Either way, markets tend to overreact to market moving stories, and it is important that traders follow the prevailing long-term sentiment in the market.

Can markets ‘see through’ attempts by politicians like Theresa May last week to make more confident statements to stabilise the markets or do they have little impact?

Certainly, Theresa May will use her statements to assuage markets or even to talk down prices of GBP to improve the competitiveness of sterling. However, to understand the impact of a statement, first we must measure the news volume surrounding the issue.

Secondly, we must measure the opinion in the news. Is it negative or positive towards a statement? Only then can we understand the impact of a statement. One thing is for certain, we must avoid reading only headlines as that is just one journalist’s opinion.

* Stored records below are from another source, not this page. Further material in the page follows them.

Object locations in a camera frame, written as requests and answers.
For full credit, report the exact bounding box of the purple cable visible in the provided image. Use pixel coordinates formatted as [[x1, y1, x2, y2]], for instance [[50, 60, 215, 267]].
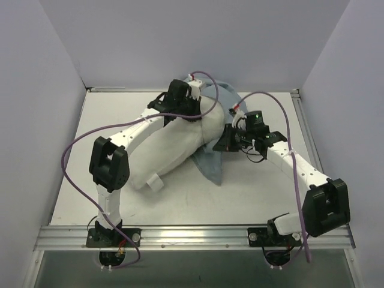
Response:
[[61, 70, 221, 268], [232, 91, 313, 268]]

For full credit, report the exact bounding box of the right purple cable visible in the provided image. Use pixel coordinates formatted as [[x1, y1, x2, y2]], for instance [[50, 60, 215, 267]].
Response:
[[232, 91, 313, 268]]

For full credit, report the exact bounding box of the white pillow tag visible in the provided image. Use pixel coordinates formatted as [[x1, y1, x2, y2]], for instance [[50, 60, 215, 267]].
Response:
[[146, 174, 164, 192]]

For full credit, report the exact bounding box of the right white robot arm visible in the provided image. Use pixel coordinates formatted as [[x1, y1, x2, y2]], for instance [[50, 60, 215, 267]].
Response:
[[213, 107, 350, 245]]

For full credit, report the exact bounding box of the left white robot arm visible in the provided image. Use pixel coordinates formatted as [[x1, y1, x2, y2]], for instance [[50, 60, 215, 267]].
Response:
[[89, 79, 206, 247]]

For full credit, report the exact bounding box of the blue-grey pillowcase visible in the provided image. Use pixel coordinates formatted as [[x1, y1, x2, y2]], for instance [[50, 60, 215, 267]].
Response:
[[190, 76, 241, 185]]

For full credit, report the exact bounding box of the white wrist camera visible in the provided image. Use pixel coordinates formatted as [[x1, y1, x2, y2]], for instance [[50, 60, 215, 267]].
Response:
[[187, 74, 206, 100], [229, 104, 247, 130]]

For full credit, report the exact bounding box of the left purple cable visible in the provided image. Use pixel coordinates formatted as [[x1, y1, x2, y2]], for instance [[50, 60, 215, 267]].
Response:
[[61, 70, 221, 268]]

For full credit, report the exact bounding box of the aluminium front rail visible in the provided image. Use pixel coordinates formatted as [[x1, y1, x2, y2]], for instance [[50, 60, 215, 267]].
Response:
[[34, 226, 353, 251]]

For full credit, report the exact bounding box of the white pillow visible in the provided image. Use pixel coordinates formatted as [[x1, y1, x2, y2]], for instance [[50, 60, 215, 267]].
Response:
[[125, 94, 226, 191]]

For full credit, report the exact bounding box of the aluminium back rail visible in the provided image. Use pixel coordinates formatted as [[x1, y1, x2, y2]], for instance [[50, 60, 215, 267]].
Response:
[[87, 87, 300, 94]]

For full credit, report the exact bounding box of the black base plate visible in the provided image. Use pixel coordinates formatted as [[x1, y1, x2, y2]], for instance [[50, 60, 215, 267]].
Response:
[[85, 228, 141, 248], [247, 227, 302, 248]]

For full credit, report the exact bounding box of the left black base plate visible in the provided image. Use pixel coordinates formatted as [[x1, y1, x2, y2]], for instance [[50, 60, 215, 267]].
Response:
[[85, 228, 141, 248]]

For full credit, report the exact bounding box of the aluminium rail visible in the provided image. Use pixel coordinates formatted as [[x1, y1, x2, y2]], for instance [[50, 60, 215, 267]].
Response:
[[87, 87, 300, 94], [292, 88, 341, 224], [34, 226, 353, 251]]

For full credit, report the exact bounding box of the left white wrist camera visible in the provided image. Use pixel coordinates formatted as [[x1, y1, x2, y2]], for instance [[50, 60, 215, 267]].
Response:
[[187, 74, 206, 100]]

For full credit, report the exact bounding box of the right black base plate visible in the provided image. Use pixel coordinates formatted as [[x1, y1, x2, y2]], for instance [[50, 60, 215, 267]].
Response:
[[247, 227, 302, 248]]

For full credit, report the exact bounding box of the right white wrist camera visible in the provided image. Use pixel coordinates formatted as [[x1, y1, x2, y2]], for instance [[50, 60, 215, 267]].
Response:
[[229, 104, 247, 130]]

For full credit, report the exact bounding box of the aluminium right side rail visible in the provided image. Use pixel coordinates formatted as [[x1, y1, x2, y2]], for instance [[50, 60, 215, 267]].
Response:
[[292, 88, 341, 224]]

How can traders use sentiment in their trading strategy?

The good news is that economic and political uncertainty creates more volatility in the market and it is this volatility that creates trading opportunities. In any trading strategy that involves monitoring news events, a trader must understand the underlying mood of the market for the reasons I have already mentioned.

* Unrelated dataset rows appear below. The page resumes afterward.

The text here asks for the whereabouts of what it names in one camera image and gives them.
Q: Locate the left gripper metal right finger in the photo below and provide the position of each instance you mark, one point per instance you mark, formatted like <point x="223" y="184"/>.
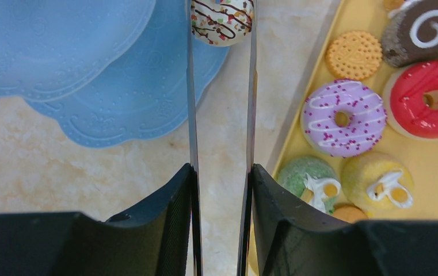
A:
<point x="318" y="243"/>

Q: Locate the yellow cream puff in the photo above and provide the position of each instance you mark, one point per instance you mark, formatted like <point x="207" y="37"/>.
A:
<point x="377" y="183"/>

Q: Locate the round orange biscuit top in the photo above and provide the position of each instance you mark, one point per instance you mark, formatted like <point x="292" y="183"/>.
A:
<point x="356" y="55"/>

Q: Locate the purple sprinkled donut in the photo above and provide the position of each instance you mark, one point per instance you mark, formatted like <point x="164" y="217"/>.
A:
<point x="343" y="118"/>

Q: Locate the green cream puff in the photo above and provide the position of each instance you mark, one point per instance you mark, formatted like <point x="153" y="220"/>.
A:
<point x="312" y="180"/>

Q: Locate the blue three-tier cake stand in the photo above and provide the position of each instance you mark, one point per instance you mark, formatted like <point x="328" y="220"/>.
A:
<point x="89" y="68"/>

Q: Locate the round orange biscuit lower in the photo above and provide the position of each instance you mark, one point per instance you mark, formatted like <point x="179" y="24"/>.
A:
<point x="349" y="213"/>

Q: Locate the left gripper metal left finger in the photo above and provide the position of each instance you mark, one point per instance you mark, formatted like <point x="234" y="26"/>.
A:
<point x="148" y="238"/>

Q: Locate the chocolate swirl roll cake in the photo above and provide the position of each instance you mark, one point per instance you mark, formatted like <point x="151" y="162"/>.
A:
<point x="412" y="33"/>

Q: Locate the chocolate drizzle sprinkle donut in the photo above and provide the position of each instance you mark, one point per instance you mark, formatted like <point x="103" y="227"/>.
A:
<point x="222" y="23"/>

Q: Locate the red frosted donut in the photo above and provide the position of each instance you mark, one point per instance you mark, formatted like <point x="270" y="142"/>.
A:
<point x="410" y="98"/>

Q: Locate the yellow serving tray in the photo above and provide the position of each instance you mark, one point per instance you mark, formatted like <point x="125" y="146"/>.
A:
<point x="424" y="171"/>

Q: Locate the round orange biscuit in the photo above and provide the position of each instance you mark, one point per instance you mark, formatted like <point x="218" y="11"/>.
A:
<point x="349" y="213"/>
<point x="356" y="55"/>

However, we are often unaware of big shifts in the mood in the market or how a story is affecting the market until after the markets have reacted. For this reason, we must use News Sentiment to understand the shifts in opinions as they start to occur. With the volume of news now published, this is very difficult to do by traditional means.

Big shifts in market mood can often predate changes in price so tools like the ones Acuity offers means that traders can identify changes in sentiment early.

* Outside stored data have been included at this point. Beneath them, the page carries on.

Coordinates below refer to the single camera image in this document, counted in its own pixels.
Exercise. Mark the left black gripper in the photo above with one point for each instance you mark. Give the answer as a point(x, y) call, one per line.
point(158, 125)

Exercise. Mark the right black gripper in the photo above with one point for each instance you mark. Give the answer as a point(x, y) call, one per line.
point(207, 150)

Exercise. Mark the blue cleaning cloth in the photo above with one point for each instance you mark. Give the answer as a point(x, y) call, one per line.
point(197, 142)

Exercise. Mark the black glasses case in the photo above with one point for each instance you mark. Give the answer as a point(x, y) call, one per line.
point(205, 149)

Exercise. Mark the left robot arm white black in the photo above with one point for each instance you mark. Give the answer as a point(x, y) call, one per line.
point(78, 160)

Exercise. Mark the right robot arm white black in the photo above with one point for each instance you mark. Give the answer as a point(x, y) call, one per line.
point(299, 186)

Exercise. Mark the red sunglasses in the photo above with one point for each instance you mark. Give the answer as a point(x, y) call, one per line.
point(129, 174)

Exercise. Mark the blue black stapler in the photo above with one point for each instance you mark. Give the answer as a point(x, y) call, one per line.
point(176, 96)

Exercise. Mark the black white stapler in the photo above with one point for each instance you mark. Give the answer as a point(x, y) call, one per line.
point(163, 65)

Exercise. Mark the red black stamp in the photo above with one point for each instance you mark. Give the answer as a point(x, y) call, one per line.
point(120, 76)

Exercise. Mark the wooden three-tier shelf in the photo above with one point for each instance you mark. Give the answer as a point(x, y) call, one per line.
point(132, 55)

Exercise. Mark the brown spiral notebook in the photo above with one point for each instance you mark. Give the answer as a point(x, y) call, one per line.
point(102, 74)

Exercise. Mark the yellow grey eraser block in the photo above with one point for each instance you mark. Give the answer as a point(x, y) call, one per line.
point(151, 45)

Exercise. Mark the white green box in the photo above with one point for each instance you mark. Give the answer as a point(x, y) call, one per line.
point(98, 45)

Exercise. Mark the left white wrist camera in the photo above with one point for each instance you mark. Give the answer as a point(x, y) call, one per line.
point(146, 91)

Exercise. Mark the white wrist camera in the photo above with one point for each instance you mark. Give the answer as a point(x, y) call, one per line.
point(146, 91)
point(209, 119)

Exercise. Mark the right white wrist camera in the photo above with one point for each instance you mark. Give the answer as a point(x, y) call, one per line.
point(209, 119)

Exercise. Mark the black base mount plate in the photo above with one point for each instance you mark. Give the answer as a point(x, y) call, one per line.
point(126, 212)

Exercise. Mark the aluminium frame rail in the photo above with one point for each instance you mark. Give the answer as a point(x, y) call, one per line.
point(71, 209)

News Sentiment is a fantastic tool to confirm many trading strategies. For example, I have a friend who trades oil on a passive basis. He likes to trade off bounces from support and resistance levels.

Traders can always identify support and resistance levels in price, but this particular trader filters these levels with News Sentiment. If he feels the price is approaching a resistance level, he will look to see if there are high levels of negativity or positivity.

The idea being that if the market is overly positive it may ride through the resistance level, if there is a high level of negativity then he will expect a bounce off the resistance level. A simple but effective trade idea that lowers the risk for him.

Conversely, using the same oil trade example, you can use News Sentiment to manage your trades by using negative sentiment as your next resistance level instead of price once it has successfully passed through a resistance level. Combined with a trailing stop loss I am told this is a very effective trade strategy too.

Can News Sentiment go as far as predicting who the next US President is going to be?

News Sentiment extraction is analogous to a continuous election poll. We are essentially taking a very large sample of the media, and measuring what they feel towards presidential runners. Polls, on the other hand, tend to take a sample of potential voters, whether that is online or by phone. Of course, polls are widely followed by the media, so News Sentiment also takes these polls into account.

So all though nothing can accurately predict who is going to win the presidential race, News Sentiment can accurately tell you who the media believe have the advantage in the race, which in turn spurs volatility in the market.